Role of complex synapses in continual learning
Excited that our preprint “Improved multitask learning through synaptic intelligence” just went life on the arXiv (https://arxiv.org/abs/1703.04200). This article, by Ben Poole, Surya and myself, illustrates the benefits of complex synaptic dynamics on continual learning in neural networks. Here a short summary why I am particularly excited about this work with focus on its neuroscience side.
“How much should I care?” This is the question a synapse has to ask itself when it comes to updating its efficacy to form a new memory. If the synapse goes “all in“ and devotes itself fully to forming the new memory, it might decide to substantially change its weight. Old memories, which may have been encoded using the same synaptic weight, might be damaged or overwritten entirely by this process. However, if a synapse clings on too tightly to its own past and does not change its weight by a lot, it becomes difficult to form new memories. This dichotomy has been termed the plasticity stability dilemma. To overcome this dilemma, several complex synapse and plasticity models have been proposed over the years (Fusi et al., 2005; Clopath et al., 2008; Barrett et al., 2009; Lahiri and Ganguli, 2013; Ziegler et al., 2015; Benna and Fusi, 2016). Most of these models implement intricate hidden synaptic dynamics on multiple timescales, which in some cases are augmented by some form of neuromodulatory control. However, these models are typically studied in abstract analytical frameworks in which their direct impact on memory performance and learning of real-world tasks is often hard to measure. In our article, we have now taken a step towards looking at the functional benefits of complex synaptic models in network models which learn to perform real-world tasks.

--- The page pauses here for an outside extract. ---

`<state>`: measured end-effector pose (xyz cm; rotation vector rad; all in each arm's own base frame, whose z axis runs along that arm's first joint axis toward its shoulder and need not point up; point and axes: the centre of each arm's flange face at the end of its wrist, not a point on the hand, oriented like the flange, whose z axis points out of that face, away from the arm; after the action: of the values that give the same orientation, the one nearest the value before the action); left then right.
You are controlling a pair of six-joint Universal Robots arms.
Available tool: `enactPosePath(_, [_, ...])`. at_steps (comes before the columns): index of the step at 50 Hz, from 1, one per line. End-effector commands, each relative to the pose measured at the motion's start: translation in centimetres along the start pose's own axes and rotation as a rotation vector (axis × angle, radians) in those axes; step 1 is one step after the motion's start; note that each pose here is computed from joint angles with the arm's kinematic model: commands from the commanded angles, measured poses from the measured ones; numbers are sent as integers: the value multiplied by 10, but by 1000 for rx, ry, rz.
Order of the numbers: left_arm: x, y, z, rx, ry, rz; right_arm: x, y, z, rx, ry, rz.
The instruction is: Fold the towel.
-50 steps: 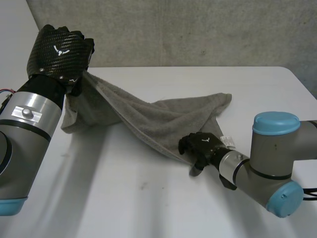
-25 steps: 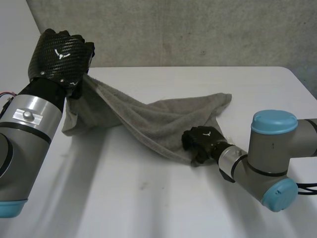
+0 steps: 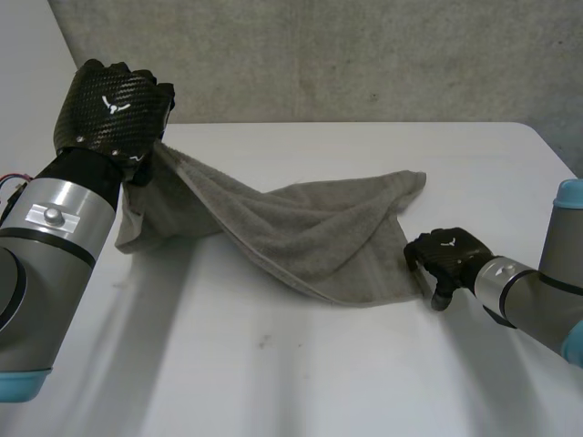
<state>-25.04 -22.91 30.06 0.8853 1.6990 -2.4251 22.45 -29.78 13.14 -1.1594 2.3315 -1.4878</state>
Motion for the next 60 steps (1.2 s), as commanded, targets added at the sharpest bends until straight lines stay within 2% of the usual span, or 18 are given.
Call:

In the manuscript, we investigated the problem of multi-task learning in which a neural network has to solve a standard classification task. But, instead of having access to all the training data at once, the network is trained peu-a-peu on one sub-task at a time. For example, suppose you want to learn the (MNIST) digits. Instead of giving you all the labels, your supervisor only shows you zeros and ones at first. Then, the next day, you get to see twos and threes and so forth … when you train a standard MLP on these tasks one by one, by the time you get to 8 and 9, you will have forgotten about 0 and 1. In machine learning this problem is called catastrophic forgetting (McCloskey, M. & Cohen, N., 1989; Srivastava et al., 2013; Goodfellow et al., 2013), but the problem is very much related to the plasticity stability dilemma introduced above. In our article, we propose a straight-forward mechanism by which each synapse “remembers” how important its is for achieving good performance on a given set of tasks. The more important a synapse “thinks” it is for storing past memories, the more reluctant it becomes in updating its efficacy to store new memories. It turns out that when all synapses in a network do that, it becomes a relatively simple undertaking for a network to learn new things while also being good at remembering the old stuff.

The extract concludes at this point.